Instructions to follow:
Pull every line that includes the word "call" out of the data below and copy it.

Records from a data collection
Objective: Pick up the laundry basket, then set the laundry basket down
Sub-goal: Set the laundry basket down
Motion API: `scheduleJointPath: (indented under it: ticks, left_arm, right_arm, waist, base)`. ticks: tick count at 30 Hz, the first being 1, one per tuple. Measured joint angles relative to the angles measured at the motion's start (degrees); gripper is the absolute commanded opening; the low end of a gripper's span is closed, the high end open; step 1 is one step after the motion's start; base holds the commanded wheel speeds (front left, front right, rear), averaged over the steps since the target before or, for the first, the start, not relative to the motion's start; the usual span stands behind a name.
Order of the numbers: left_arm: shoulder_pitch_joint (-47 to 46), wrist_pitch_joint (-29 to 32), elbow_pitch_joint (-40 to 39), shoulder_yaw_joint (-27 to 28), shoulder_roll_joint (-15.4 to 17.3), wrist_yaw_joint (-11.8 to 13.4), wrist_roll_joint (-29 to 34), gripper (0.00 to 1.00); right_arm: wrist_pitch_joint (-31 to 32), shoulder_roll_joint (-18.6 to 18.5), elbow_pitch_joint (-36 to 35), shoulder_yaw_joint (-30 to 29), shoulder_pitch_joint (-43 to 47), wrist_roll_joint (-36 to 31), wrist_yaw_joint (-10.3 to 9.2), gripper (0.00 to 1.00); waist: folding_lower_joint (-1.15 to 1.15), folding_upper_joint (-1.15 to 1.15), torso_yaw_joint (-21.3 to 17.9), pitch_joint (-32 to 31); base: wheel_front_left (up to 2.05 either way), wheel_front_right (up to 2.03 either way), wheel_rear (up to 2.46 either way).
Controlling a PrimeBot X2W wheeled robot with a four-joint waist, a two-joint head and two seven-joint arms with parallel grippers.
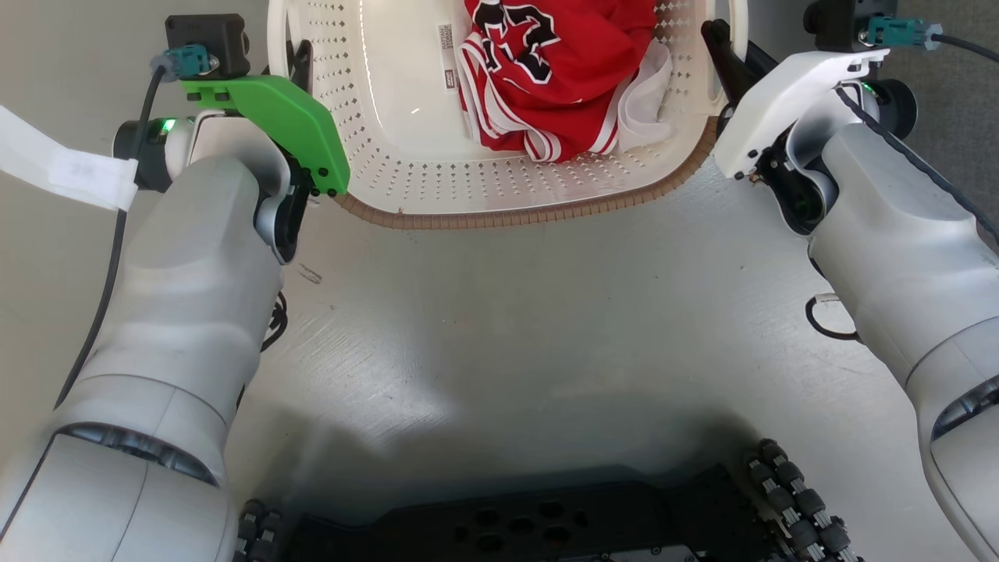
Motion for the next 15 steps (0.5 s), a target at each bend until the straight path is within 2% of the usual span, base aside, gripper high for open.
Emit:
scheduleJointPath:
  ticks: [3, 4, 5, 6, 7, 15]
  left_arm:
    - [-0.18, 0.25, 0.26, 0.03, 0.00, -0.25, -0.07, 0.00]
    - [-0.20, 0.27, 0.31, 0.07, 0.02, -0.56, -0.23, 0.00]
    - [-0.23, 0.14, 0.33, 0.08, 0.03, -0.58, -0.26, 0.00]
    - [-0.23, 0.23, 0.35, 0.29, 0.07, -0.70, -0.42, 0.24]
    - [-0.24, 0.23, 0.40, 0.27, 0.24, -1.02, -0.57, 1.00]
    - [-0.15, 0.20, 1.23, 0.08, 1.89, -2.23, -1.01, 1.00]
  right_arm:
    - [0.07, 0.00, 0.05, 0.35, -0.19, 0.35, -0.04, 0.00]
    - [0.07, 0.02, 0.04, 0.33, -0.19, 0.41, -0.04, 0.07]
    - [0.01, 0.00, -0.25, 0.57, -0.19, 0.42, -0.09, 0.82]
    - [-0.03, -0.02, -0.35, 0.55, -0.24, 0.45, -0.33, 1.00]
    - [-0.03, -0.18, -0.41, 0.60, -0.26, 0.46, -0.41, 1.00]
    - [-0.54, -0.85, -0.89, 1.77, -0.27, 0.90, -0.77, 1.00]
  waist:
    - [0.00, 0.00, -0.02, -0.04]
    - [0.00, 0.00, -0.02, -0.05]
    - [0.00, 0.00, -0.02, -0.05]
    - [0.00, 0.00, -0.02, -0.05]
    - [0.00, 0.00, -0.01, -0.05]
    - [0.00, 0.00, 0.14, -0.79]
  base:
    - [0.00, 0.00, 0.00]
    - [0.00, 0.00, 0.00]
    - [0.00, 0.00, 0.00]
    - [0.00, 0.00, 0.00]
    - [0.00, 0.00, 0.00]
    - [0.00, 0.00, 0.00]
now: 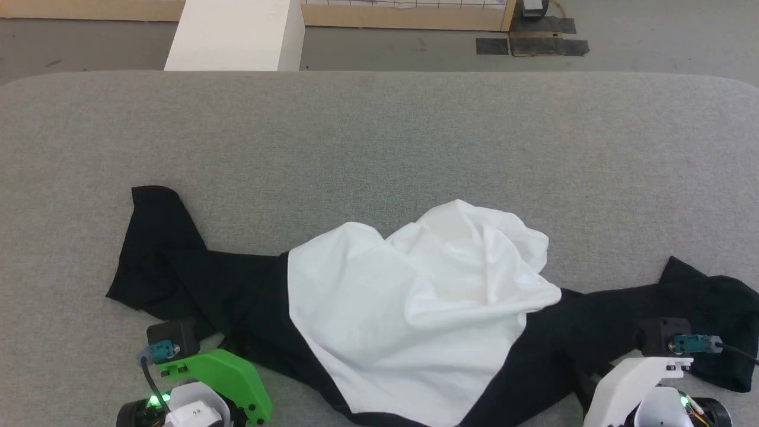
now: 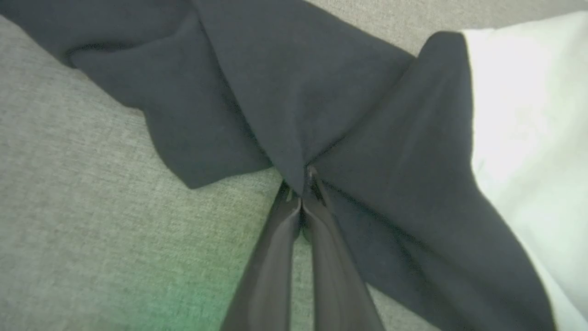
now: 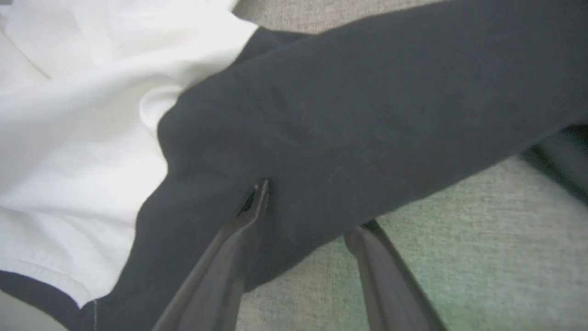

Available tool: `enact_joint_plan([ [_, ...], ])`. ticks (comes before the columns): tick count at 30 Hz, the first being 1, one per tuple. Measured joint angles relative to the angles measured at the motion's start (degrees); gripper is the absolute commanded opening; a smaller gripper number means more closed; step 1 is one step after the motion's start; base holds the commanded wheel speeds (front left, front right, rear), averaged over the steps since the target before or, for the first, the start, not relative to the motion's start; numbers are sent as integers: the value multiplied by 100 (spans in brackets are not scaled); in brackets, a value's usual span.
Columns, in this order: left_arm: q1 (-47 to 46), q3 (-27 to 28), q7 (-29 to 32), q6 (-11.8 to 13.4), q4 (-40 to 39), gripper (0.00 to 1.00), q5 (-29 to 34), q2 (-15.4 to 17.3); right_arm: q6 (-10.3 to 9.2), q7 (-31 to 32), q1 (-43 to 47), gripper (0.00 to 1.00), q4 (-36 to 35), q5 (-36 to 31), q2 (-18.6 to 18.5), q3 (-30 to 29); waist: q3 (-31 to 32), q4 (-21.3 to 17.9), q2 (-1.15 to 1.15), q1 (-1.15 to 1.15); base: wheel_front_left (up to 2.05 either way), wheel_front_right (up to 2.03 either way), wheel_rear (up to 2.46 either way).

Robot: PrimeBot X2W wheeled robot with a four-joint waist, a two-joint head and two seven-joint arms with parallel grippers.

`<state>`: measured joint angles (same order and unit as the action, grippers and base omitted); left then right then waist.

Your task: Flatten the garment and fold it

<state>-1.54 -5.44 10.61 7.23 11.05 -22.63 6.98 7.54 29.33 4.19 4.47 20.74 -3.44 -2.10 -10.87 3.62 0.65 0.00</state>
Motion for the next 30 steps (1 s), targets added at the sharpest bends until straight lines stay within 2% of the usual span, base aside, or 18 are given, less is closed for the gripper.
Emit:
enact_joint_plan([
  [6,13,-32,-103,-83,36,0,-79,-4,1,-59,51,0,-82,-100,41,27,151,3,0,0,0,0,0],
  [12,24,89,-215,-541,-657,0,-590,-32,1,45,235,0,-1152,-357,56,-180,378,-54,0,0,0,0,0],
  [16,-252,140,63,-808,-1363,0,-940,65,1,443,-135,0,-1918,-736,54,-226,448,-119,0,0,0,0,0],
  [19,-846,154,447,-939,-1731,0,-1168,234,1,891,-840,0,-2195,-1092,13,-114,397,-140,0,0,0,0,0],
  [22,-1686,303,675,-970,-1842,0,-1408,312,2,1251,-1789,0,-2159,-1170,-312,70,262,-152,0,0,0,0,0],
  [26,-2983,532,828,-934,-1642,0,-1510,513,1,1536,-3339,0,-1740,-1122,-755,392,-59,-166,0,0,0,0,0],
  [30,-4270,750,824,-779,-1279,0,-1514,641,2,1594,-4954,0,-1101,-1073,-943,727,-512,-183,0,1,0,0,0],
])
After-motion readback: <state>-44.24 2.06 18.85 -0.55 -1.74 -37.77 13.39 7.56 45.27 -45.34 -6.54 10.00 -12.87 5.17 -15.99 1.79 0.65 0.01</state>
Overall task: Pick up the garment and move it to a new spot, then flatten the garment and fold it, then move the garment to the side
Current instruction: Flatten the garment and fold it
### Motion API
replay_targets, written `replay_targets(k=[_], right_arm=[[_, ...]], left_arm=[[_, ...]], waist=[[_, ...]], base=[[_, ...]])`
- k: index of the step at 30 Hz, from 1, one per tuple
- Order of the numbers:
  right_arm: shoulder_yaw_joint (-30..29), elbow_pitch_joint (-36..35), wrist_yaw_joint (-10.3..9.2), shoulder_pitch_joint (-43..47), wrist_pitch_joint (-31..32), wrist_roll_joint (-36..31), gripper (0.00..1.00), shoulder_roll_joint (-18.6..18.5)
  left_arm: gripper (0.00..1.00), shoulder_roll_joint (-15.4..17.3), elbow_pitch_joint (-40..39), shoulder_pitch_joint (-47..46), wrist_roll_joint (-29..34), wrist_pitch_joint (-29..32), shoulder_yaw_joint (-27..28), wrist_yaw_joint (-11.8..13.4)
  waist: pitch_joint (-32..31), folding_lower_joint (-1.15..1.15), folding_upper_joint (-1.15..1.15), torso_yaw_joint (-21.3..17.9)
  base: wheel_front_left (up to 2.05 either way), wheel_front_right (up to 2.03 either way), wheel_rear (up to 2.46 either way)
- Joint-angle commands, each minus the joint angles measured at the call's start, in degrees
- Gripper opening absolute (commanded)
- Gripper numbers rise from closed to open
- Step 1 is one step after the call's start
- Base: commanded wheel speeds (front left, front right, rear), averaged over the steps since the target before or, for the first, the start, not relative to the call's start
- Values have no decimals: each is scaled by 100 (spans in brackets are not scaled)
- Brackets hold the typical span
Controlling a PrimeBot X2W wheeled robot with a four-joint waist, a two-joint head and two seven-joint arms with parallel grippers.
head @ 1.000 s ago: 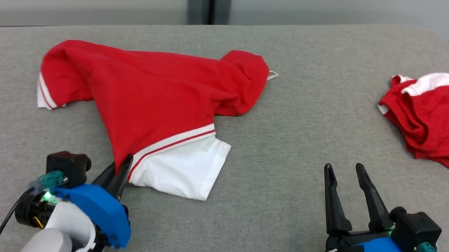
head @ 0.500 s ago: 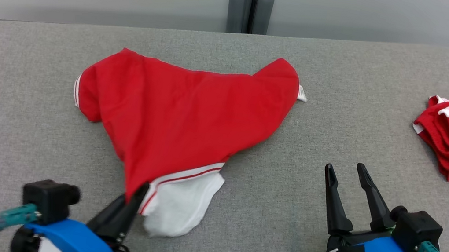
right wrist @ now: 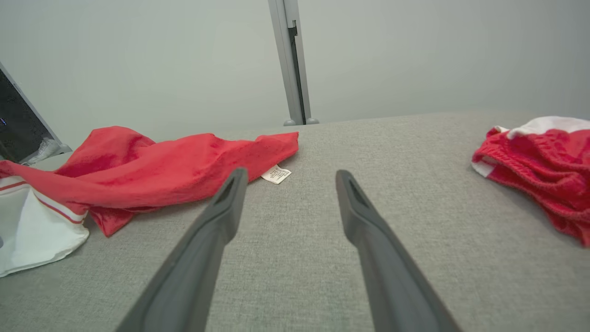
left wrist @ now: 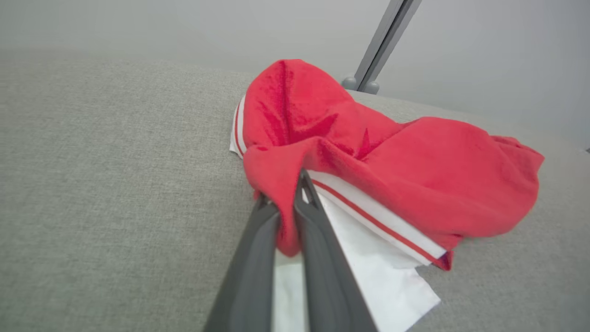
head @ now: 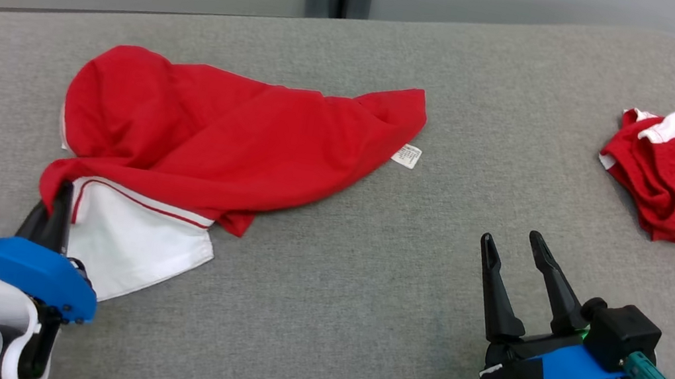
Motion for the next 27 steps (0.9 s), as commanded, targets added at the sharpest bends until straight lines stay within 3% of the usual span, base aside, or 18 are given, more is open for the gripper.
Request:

Written response:
- Joint-angle commands, each minus the joint angles measured at the call's start, in degrees
- Step 1 is one step after the call's start
- Base: commanded wheel speeds (front left, front right, rear), averaged over the steps since the target before or, for the first, the start, not relative to the call's start

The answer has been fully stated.